[WHAT THE EXERCISE ASKS] Begin your copy at the line that contains "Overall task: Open" and carry it on, exactly, to the last line of the material below.

- - - - -

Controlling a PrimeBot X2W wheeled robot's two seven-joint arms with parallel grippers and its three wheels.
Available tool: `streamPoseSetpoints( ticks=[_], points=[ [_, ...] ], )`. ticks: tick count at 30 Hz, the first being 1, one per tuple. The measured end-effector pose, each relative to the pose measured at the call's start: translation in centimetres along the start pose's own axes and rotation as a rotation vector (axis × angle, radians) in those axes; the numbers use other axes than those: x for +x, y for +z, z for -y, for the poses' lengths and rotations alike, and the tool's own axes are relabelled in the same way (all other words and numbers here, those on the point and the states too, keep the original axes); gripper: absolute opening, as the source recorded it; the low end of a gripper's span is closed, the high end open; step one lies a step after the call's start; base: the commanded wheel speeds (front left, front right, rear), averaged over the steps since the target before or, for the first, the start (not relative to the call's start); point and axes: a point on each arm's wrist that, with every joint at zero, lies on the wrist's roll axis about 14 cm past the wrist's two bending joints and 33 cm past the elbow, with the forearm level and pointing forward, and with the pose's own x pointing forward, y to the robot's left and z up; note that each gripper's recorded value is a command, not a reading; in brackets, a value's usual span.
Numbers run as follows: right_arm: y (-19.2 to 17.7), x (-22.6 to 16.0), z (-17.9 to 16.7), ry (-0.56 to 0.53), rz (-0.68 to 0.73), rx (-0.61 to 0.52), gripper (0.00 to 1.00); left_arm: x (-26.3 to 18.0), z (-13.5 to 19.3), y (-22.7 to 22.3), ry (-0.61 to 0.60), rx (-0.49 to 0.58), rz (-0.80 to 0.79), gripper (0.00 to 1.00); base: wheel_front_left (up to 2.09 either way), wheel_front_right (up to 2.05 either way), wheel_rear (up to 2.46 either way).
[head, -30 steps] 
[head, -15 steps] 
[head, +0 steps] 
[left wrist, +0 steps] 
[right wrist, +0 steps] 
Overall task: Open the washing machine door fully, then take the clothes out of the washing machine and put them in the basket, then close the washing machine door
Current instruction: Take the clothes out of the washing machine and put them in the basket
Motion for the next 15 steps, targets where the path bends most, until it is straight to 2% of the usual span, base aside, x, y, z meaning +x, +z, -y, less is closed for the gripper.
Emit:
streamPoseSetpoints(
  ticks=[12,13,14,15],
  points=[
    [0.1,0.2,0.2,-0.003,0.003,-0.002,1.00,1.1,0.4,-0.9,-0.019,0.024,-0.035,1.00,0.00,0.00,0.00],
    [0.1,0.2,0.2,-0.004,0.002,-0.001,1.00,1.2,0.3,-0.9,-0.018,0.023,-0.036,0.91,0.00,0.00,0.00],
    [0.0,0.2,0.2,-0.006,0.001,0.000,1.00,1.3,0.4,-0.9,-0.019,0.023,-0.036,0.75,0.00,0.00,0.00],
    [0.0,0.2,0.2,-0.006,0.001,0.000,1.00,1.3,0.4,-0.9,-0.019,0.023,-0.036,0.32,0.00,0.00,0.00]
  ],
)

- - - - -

[REPLY]
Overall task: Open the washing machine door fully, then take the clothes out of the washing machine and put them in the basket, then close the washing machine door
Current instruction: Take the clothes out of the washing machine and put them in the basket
Motion for the next 15 steps, targets where the path bends most, until it is straight to 2% of the usual span, base aside, x, y, z meaning +x, +z, -y, less is closed for the gripper.
Emit:
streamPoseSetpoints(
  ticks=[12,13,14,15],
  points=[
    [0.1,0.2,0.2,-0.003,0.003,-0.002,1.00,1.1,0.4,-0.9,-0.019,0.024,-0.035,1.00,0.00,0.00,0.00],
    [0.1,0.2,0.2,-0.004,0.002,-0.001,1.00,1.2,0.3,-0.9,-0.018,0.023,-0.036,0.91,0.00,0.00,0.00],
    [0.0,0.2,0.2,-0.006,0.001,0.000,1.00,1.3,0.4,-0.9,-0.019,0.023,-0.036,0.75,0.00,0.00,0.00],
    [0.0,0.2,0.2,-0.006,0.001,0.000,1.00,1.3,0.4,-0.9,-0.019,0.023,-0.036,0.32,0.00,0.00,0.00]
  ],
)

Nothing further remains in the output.